METHOD AND SYSTEM TO IMPROVE VOICE SEPARATION BY ELIMINATING OVERLAP
Aspects disclosed herein generally relate to a method and a system for improving voice separation by eliminating overlaps or overlapping points. The time-frequency points from the two recorded mixtures are separated by using a Degenerate unmixing estimation technique (DUET) algorithm. The method or system further eliminates the overlapping time-frequency points which belongs to neither of the original resources of sounds.
Latest HARMAN INTERNATIONAL INDUSTRIES, INCORPORATED Patents:
This application is the U.S. national phase of PCT Application No. PCT/CN2020/076192 filed on Feb. 21, 2020, the disclosure of which is incorporated in its entirety by reference herein.
TECHNICAL FIELDThe present invention relates generally to voice separation. More particularly, the present invention relates to a method for improving voice separation by eliminating overlaps. The present invention also relates to a system for improving voice separation by eliminating overlaps.
BACKGROUNDNowadays, voice separation is widely used by general users in many occasions, one of which is, for example, in a car with speech recognition. When more than one person is speaking or while there is noise in the car, the host of the car cannot recognize the speech from the driver. Therefore, voice separation is needed to improve the speech recognition in this case. There are mainly two well-known types of voice separation methods. One is to create a microphone array to achieve voice enhancement. The other is to use the voice separation algorithms, such as, Frequency domain independent component analysis (FDICA), Degenerate unmixing estimation technique (DUET), or other extended algorithms. Because the FDICA algorithm for separating speech is more complex, the DUET algorithm is usually chosen for implementing the voice separation.
However, in the traditional DUET algorithm, some of time-frequency points overlapping may be separated into any of the voices. In this case, one of the separated voices may include another person's voice, which may result in the separated voice being not pure enough.
Therefore, there may be a need to partition these overlapping time-frequency points into a single cluster to avoid its appearing in the separated voice, so that the quality of the separated voice can be improved.
SUMMARY OF THE INVENTIONThe present invention overcomes some of the drawbacks by providing a method and system to improve voice separation performance by eliminating overlaps.
On one hand, the present invention provides a method for improving voice separation performance by eliminating overlap.
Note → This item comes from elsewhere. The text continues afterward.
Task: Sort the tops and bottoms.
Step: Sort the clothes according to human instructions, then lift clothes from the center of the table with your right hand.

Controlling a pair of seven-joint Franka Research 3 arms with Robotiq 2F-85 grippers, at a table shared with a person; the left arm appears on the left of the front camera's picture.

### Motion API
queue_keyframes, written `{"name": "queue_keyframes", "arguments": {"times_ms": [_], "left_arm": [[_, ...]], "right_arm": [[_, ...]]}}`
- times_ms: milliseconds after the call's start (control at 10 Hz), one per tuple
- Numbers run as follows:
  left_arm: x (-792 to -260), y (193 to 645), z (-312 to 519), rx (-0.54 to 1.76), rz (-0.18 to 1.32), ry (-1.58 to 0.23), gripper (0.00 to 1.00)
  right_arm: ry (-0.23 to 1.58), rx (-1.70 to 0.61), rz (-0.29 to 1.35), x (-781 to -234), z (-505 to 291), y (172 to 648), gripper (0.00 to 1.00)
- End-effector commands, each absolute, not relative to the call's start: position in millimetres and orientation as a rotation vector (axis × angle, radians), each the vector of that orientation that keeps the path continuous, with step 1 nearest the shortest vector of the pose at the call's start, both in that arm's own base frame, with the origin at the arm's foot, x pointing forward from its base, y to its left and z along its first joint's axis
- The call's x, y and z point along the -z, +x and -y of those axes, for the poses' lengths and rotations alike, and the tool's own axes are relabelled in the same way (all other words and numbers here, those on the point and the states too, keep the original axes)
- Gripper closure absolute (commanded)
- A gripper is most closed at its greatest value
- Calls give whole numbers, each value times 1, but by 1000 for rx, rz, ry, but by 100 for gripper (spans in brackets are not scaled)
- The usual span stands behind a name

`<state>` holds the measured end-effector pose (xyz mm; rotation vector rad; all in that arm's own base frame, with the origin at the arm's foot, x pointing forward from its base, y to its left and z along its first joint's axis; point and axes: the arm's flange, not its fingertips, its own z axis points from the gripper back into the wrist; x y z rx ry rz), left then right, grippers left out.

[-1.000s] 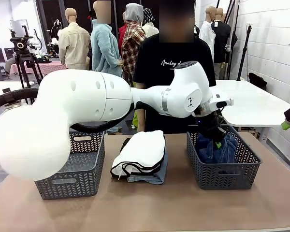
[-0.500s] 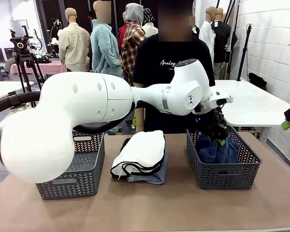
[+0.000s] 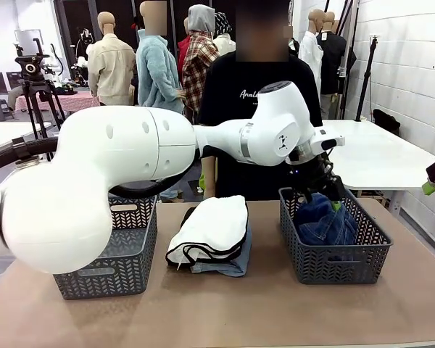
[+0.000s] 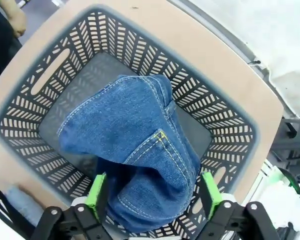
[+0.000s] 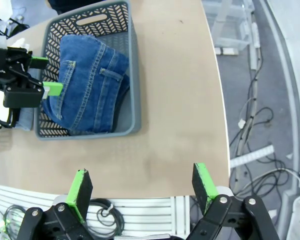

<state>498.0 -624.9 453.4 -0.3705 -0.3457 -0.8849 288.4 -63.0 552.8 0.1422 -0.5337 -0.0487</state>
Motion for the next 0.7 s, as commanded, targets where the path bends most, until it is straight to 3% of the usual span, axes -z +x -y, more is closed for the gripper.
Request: {"name": "queue_keyframes", "arguments": {"times_ms": [0,600], "left_arm": [[-452,497,626,899,360,-366,0],[-452,497,626,899,360,-366,0]], "right_arm": [[150,53,542,-551,62,289,0],[150,53,542,-551,62,289,0]]}}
The method comprises the operations of: picking up, by at least two microphones, respectively, at least two mixtures including mixed first sound and second sound; recording and storing, in a sound recording module, the at least two mixtures from the at least two microphones; analyzing, in an algorithm module, the two mixtures to separate the time-frequency points. In particular, the algorithm module is configured to apply the Degenerate Unmixing Estimation Technique (DUET) algorithm, and the algorithm module further performs the operations of eliminating overlapping points from the time-frequency points. Thus, the first sound and the second sound are recovered into the time domain, respectively, from the time-frequency points with eliminating the overlapping points. The overlapping points comprise the time-frequency points that are neither of the first sound nor of the second sound. In this way, by using the method provided herein, the first sound is recovered from the time-frequency points only belonging to this first sound, and the second sound is recovered from the time-frequency points only belonging to this second sound, respectively.
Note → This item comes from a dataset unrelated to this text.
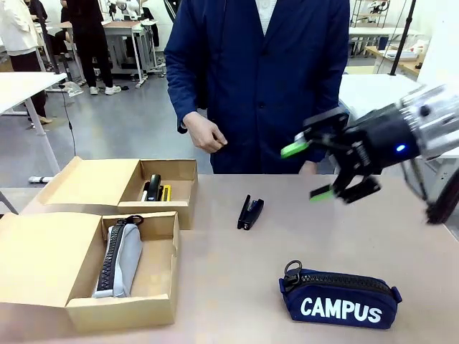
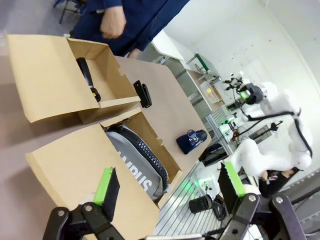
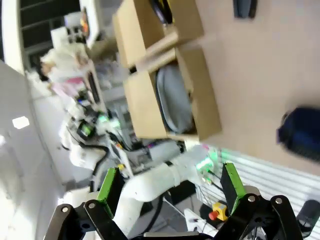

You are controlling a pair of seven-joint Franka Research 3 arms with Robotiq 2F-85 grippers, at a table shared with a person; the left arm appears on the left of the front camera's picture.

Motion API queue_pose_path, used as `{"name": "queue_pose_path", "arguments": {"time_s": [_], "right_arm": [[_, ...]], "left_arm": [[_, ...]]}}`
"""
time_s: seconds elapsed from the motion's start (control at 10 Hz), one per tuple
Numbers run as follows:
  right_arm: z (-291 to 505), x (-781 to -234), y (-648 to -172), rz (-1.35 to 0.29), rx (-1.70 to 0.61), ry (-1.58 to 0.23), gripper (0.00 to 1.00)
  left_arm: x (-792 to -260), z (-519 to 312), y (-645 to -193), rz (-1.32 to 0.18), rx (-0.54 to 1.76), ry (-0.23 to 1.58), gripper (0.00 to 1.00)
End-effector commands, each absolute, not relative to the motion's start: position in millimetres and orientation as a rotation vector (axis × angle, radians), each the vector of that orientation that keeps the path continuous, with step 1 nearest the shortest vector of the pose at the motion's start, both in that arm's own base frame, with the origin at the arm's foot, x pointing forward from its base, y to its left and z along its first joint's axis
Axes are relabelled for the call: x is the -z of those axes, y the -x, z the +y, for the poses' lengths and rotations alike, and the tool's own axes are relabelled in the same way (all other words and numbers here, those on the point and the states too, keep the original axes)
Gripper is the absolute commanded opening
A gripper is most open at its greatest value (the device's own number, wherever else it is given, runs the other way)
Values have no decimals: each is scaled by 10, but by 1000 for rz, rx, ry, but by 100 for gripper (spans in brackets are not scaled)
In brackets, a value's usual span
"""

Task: Place items inside the box.
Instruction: Pick up a Pencil pouch or Stapler and place it inside the Mailer Box closest to the robot.

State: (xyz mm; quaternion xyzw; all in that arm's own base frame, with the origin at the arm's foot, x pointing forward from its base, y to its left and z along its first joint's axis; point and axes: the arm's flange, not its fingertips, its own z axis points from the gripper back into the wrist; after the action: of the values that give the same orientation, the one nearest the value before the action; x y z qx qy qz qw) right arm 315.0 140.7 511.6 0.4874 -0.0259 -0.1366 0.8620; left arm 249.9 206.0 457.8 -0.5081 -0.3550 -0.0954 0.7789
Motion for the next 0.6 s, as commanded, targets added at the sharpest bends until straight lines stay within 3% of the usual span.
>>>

In particular, in the method provided herein, eliminating the overlapping points comprises determining the overlapping points according to a rule of |d1−d2|<d0/4, where d1 is a distance between the overlapping point and a first peak center, d2 is a distance between the overlapping point and a second peak center, and d0 is the distance between the first peak center and the second peak center.
On the other hand, the present invention further provides a system for implementing the method to improve voice separation performance by eliminating overlap. The system comprises: at least two microphones for picking up at least two mixtures including mixed first sound and second sound; a sound recording module for recording and storing the at least two mixtures from the at least two microphones; an algorithm module configured to analyze the two mixtures to separate the time-frequency points. In particular, the algorithm module is configured to apply the Degenerate Unmixing Estimation Technique (DUET) algorithm, and the algorithm module further performs the operations of eliminating overlapping points from the time-frequency points. Thus, the first sound and the second sound are recovered into the time domain, respectively, from the time-frequency points only belonging to this first sound or to this second sound, respectively.
In particular, in the system provided herein, eliminating the overlapping points comprises determining the overlapping points according to a rule of |d1−d2|<d0/4, where d1 is a distance between the overlapping point and the first peak center, d2 is a distance between the overlapping point and a second peak center, and d0 is a distance between the first peak center and the second peak center.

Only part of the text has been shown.